The plan had been to assist one hundred and eighty thousand eight hundred and twenty six (180 826) students for that year.
We are encouraged that our young people understand the importance of education and skills development. They are following in the footsteps of the children and youth of 1976 who prioritized quality education.
Beyond education, we are also investing in youth employment. It is for this reason that a landmark youth employment accord was signed by government, business, labour and youth organisations from all political persuasions on 18 April 2013.
We urge the youth to contribute to implementing the Accord, which must be done in the spirit of the country’s socio-economic blueprint, the National Development Plan.
The National Development Plan singles out young people as being key to the development of the country.
It highlights that South Africa’s youthful population presents an opportunity to boost economic growth, increase employment and reduce poverty.
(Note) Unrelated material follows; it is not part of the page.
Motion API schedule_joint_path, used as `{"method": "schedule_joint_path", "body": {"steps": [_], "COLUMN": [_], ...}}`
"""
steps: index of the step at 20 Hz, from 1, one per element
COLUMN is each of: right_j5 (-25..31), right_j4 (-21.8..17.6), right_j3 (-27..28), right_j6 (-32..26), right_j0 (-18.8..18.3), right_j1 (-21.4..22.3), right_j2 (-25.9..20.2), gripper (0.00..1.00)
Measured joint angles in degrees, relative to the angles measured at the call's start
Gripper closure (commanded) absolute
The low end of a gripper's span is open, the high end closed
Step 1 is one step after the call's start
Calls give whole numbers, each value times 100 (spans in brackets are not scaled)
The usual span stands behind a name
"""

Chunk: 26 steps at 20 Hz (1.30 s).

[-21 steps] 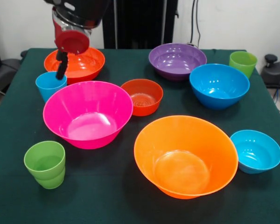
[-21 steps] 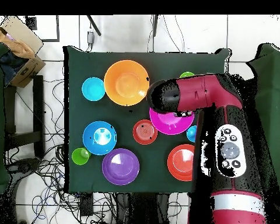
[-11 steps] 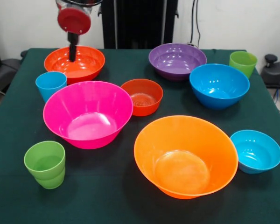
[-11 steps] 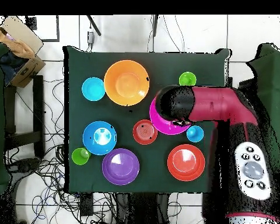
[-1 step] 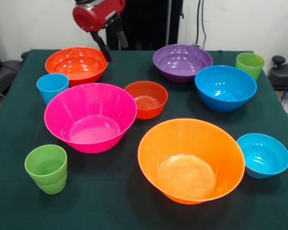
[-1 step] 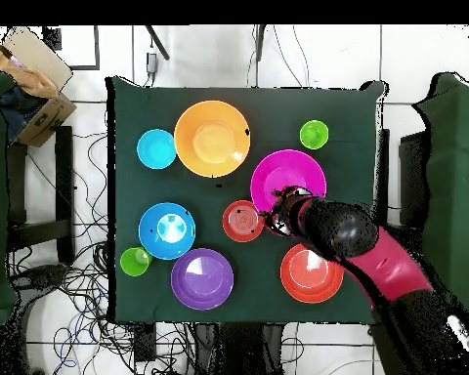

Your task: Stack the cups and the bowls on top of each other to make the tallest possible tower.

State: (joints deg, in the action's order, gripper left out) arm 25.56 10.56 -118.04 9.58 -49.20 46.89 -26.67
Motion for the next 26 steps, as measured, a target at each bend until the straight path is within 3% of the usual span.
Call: {"method": "schedule_joint_path", "body": {"steps": [4,7,11,15,17,20,23,26], "right_j5": [-1552,-2436,-3419,-3763,-3811,-3596,-2667,-1041], "right_j4": [50,-33,128,562,691,1088,1156,952], "right_j3": [-903,-1219,-1421,-1534,-1579,-1523,-1148,-765], "right_j6": [674,1238,2189,2954,3208,3699,3824,3943], "right_j0": [-504,-503,404,1575,1948,3136,4444,5525], "right_j1": [-99,-169,-34,281,407,598,495,507], "right_j2": [-914,-1161,-671,-126,5,774,1943,2818], "gripper": [0,0,0,0,0,0,0,0]}}
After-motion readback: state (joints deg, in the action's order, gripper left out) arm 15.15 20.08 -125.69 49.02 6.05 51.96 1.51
The Plan also proposes the strengthening of youth service programmes and the introduction of new, community-based initiatives to offer young people life-skills training and entrepreneurship training.
The implementation of the National Development Plan and the youth accord will take into account the progress made to date in promoting youth development.
Government has specifically put measures in place to boost labour absorption among young people and to create an environment for economic growth that supports youth development over the long term.
I will mention just a few:
Scores of young people from three thousand three hundred (3 300) rural wards across the country are enrolled in various training programmes under the National Rural Youth Services Corps.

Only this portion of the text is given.